## What to work on
Within the data below, state how many lines contain the string "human". Provide the number only.

## Source records
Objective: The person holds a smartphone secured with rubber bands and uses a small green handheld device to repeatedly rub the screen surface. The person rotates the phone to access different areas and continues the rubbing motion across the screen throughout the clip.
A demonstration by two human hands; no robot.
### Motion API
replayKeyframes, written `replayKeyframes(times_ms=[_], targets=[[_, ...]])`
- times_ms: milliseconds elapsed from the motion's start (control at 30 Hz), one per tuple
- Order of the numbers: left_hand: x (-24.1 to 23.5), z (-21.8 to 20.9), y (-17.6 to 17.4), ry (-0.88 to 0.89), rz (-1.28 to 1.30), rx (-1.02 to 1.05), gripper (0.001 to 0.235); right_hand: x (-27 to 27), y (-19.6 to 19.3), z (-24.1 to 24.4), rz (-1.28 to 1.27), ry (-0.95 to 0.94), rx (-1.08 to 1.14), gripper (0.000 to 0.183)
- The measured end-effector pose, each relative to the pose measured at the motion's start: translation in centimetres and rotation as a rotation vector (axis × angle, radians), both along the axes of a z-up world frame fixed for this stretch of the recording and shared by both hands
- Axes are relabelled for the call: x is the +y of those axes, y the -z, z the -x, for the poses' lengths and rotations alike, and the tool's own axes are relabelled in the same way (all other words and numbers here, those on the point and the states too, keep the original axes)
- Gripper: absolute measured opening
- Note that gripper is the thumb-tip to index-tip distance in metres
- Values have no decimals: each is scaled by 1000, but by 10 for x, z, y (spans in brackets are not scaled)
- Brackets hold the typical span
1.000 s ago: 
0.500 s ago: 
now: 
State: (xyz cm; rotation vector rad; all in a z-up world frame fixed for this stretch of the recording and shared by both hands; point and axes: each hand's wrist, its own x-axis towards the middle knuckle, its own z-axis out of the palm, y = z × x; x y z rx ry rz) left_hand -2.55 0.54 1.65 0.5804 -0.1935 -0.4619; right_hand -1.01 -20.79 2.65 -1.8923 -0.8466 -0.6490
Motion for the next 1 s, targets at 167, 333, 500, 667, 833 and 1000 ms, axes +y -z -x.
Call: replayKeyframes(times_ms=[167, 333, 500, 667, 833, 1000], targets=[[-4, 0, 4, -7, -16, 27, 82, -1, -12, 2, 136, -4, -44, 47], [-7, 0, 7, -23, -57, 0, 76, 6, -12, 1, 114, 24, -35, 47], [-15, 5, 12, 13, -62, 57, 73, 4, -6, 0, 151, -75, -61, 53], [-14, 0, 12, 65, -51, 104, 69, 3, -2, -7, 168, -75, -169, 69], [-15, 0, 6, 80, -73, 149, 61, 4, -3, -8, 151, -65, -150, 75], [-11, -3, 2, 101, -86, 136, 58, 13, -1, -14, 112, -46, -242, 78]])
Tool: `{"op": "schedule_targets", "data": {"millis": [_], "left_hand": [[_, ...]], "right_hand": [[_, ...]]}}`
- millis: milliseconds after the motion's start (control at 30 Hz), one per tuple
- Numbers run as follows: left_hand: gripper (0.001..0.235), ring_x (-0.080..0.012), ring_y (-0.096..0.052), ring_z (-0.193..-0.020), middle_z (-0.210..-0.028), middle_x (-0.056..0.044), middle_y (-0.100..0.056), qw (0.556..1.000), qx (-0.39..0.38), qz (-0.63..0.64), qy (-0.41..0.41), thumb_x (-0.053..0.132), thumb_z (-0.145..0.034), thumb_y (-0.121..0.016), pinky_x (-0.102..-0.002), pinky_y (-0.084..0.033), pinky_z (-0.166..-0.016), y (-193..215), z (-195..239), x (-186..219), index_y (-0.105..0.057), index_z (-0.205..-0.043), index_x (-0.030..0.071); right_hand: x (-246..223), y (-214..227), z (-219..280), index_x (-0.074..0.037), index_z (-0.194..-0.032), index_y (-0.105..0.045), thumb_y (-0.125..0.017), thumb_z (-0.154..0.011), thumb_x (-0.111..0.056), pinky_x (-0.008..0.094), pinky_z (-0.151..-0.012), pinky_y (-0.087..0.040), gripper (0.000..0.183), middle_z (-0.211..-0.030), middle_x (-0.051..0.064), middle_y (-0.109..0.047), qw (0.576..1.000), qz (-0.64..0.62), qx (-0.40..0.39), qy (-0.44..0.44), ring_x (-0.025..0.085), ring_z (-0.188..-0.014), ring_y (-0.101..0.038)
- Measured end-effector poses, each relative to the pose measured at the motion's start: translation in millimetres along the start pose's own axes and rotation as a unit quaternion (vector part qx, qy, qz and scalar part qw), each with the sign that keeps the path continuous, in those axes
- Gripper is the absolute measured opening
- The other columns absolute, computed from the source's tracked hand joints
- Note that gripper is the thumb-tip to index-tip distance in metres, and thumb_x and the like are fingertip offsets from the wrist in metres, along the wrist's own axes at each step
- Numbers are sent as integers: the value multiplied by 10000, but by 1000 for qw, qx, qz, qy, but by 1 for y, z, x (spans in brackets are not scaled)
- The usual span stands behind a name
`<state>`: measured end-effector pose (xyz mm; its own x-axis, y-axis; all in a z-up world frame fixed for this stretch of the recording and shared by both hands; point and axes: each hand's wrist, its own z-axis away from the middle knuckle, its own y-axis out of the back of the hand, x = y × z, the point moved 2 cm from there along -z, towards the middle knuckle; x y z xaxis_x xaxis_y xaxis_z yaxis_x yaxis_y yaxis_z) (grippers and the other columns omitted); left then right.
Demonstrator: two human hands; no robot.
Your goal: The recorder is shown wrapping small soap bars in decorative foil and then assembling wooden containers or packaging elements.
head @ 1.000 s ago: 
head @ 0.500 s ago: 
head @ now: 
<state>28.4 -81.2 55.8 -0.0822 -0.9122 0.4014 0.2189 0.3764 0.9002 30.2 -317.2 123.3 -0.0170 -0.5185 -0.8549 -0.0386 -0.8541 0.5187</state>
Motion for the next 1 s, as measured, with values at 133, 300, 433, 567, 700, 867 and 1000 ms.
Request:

## Exercise response
2